L'hebdomadaire Paris Match, qui s'est vu interdire mi-juillet par la justice toute nouvelle publication de photos jugées "indécentes" de l'attentat de Nice, proteste contre l'envoi d'huissiers accompagnés de policiers chez ses imprimeurs pour s'assurer qu'il avait bien exécuté cette décision.

Le 13 juillet, le tribunal de grande instance de Paris avait interdit à l'hebdomadaire "toute nouvelle publication" de deux photos de l'attentat de Nice, survenu le 14 juillet  2016, sans toutefois ordonner le retrait du journal des kiosques. Il a également interdit leur diffusion sous format numérique.



Dans un communiqué, le magazine s'est dit "stupéfait qu'à la requête du procureur de la République de Paris, des huissiers, pour l'un deux accompagné de policiers armés, se soient rendus dans les locaux de ses imprimeurs mardi 1er août afin de vérifier la bonne exécution de la décision".

Selon le magazine, ces huissiers "se sont fait remettre sous la contrainte tous les documents relatifs à l'impression du numéro contenant les images déjà poursuivies de l'attentat de Nice, au prétexte que Paris Match aurait pu tenter de faire disparaître ou maquiller des preuves et de faire pression sur ses imprimeurs".

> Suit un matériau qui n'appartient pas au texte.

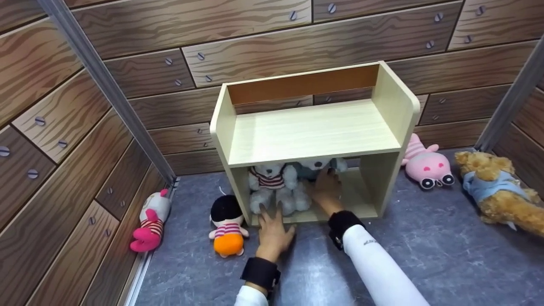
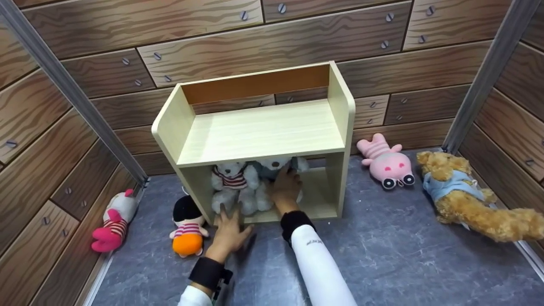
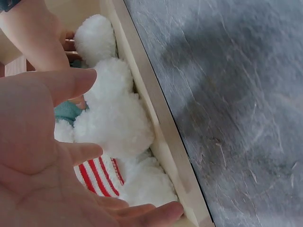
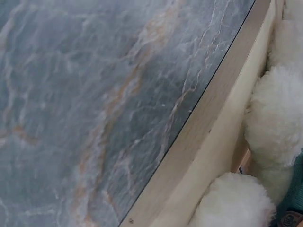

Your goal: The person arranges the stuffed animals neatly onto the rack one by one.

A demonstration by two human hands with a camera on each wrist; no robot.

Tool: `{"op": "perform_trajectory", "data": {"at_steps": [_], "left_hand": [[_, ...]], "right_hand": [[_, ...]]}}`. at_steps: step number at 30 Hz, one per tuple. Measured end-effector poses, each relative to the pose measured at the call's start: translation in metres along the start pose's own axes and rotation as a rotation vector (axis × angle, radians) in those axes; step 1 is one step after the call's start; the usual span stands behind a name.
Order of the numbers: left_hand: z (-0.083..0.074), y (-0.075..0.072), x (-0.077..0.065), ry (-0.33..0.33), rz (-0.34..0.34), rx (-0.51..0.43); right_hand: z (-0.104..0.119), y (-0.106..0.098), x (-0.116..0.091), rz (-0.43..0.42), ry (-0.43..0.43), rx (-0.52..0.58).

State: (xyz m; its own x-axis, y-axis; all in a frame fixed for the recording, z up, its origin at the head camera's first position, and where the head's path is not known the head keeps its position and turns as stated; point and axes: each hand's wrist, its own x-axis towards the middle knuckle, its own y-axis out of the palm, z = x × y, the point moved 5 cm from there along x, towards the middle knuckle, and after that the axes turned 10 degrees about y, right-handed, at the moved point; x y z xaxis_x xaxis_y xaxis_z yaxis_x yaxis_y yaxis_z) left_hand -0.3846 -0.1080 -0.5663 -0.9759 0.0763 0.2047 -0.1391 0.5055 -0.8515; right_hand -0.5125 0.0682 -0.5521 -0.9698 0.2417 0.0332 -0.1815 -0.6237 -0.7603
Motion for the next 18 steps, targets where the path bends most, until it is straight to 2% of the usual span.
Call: {"op": "perform_trajectory", "data": {"at_steps": [8,18], "left_hand": [[-0.0015,0.0003,0.0001,-0.003,-0.006,-0.016],[-0.0040,0.0017,-0.0046,-0.011,0.025,-0.003]], "right_hand": [[-0.0031,-0.0046,-0.0038,0.000,-0.022,0.002],[-0.0047,-0.0070,-0.0088,-0.061,-0.069,-0.028]]}}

"Cet usage de la force publique, inédit dans l'histoire du journal, est exorbitant", a estimé Paris Match, qui assure avoir "toujours respecté les décisions de justice", et n'avoir "pas pour habitude de dissimuler quoi que ce soit ni de faire pression sur ses imprimeurs". 

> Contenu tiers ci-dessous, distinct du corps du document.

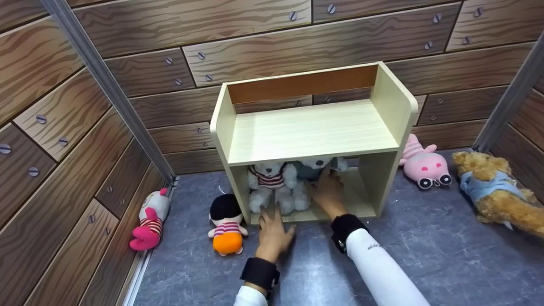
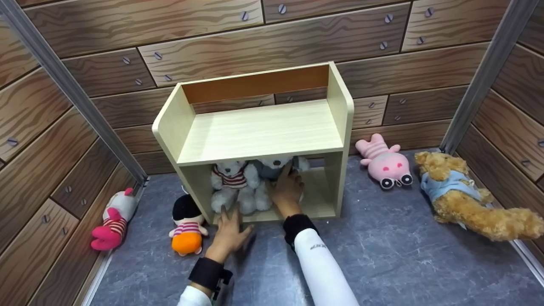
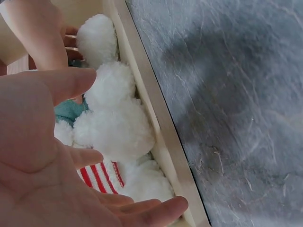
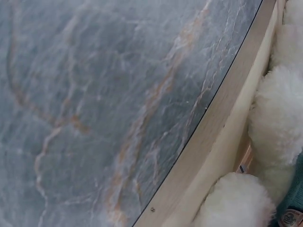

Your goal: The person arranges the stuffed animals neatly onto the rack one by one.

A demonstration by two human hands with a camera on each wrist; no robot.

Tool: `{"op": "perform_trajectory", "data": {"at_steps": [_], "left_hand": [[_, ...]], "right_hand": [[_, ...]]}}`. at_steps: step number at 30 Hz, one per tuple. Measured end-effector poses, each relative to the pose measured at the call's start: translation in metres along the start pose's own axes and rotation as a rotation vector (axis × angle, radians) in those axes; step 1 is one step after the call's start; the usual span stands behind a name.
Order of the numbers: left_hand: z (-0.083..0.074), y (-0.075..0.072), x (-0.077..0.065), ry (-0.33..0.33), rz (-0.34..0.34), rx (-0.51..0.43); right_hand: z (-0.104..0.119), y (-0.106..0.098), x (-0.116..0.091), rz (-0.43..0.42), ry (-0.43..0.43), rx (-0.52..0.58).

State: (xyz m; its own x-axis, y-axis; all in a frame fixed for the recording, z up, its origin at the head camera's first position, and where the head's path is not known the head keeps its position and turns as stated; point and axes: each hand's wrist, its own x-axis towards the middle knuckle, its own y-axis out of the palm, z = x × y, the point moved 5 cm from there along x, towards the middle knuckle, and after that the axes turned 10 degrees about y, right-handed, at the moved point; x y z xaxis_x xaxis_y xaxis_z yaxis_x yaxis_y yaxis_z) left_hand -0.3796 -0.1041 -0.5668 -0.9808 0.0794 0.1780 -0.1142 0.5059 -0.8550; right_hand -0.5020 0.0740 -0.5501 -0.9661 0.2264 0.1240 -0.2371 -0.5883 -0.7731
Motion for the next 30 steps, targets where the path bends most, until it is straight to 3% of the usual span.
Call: {"op": "perform_trajectory", "data": {"at_steps": [9,16,23,30], "left_hand": [[0.001,0.006,0.000,-0.027,0.074,-0.030],[0.007,0.011,-0.009,-0.025,0.082,-0.011],[0.008,0.011,-0.013,0.005,0.112,0.018],[0.005,0.014,-0.011,0.001,0.173,0.042]], "right_hand": [[-0.006,-0.003,0.001,-0.004,0.008,0.019],[-0.005,-0.003,-0.005,-0.001,-0.044,0.010],[-0.008,-0.020,-0.024,-0.150,-0.172,-0.005],[-0.025,-0.041,-0.042,-0.113,-0.205,-0.047]]}}
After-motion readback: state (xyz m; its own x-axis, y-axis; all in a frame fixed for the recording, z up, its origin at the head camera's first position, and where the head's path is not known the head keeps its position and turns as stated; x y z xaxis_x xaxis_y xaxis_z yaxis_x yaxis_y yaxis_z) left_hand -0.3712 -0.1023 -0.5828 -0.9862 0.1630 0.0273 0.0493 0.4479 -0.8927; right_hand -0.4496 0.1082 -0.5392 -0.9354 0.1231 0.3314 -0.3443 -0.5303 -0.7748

"Portent atteinte à la dignité humaine"


Dans leur décision, rendue à la veille de la commémoration de l'attentat qui avait fait 86 morts et 450 blessés sur la Promenade des Anglais, les juges avaient estimé que deux photos publiées dans le magazine, sur lesquelles les victimes sont reconnaissables, "portent atteinte à la dignité humaine".


Paris Match s'était "félicité" que le retrait du journal des kiosques n'ait pas été ordonné, et avait affirmé défendre "le droit des citoyens à être informés et à connaître la vérité, et le droit des victimes que nous avons rencontrées à témoigner pour qu'on ne les oublie pas".